▶ **Task goal**:
What is the number of lines below that contain the string "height"? Give it and nothing else.
======== The data ========
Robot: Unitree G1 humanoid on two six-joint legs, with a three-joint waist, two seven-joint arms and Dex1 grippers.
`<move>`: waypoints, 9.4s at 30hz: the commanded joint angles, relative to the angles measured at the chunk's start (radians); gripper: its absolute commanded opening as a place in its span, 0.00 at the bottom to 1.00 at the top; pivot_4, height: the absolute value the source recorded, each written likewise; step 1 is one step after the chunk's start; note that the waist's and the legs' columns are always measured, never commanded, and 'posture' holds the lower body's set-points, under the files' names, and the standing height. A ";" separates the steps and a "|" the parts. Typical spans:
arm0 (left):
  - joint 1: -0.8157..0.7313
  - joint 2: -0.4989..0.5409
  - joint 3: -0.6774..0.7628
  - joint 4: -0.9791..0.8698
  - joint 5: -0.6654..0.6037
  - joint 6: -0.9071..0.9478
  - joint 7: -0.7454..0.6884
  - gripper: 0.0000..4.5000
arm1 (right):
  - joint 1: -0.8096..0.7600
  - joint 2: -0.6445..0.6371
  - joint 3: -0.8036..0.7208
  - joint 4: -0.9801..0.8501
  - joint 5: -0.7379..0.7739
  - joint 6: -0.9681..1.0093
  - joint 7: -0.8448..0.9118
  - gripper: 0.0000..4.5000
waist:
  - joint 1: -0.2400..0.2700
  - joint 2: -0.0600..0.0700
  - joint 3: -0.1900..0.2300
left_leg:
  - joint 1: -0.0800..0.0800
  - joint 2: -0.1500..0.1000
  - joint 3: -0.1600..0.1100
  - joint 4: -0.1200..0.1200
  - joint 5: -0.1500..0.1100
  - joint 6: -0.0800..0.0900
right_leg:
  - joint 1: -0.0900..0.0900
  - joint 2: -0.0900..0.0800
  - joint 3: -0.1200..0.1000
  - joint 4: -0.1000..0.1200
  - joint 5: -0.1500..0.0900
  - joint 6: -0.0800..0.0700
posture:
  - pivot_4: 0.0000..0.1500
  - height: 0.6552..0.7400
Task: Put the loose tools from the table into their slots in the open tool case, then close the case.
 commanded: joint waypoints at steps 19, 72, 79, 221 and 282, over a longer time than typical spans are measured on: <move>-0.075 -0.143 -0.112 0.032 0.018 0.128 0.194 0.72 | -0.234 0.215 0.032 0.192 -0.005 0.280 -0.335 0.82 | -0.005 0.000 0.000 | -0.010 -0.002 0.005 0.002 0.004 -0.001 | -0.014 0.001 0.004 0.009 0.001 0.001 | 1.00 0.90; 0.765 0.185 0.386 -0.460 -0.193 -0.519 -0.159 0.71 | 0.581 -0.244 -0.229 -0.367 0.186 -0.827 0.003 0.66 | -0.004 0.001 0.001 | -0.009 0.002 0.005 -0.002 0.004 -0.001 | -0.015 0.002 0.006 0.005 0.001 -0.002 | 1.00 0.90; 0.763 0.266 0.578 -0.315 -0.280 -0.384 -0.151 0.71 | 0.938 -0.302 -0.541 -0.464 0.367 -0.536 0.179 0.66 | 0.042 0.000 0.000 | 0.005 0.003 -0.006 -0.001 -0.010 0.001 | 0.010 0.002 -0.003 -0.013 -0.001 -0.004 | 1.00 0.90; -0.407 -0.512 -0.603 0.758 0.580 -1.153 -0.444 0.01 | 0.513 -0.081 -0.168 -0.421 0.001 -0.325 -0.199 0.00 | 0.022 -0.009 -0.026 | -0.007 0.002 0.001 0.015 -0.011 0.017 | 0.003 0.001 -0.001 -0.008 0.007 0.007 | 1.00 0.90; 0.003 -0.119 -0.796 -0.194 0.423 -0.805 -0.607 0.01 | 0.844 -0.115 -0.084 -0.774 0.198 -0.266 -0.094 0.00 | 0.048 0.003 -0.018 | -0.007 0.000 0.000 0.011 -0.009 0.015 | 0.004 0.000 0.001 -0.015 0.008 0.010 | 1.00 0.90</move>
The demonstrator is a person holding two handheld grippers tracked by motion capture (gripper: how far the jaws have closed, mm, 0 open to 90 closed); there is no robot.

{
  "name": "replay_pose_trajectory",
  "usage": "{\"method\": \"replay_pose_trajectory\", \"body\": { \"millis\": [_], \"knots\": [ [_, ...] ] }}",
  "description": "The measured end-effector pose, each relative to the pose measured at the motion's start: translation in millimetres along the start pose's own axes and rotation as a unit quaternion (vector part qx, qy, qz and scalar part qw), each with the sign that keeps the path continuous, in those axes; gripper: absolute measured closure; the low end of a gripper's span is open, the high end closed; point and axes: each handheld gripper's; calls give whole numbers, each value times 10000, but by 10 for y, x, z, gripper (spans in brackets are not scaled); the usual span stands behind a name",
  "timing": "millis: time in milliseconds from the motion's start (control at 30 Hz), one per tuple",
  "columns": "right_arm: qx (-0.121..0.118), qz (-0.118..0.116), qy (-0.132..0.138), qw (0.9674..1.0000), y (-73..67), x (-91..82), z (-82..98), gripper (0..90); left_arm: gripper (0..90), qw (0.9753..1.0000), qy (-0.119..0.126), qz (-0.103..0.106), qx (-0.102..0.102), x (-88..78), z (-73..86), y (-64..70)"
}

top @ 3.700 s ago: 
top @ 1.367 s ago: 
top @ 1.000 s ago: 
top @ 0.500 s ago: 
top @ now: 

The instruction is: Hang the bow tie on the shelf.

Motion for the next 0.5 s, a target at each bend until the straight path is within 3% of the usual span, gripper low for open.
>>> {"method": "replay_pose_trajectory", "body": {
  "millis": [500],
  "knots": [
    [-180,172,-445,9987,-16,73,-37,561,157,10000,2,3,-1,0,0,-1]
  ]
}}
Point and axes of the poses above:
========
▶ **Exercise answer**:
2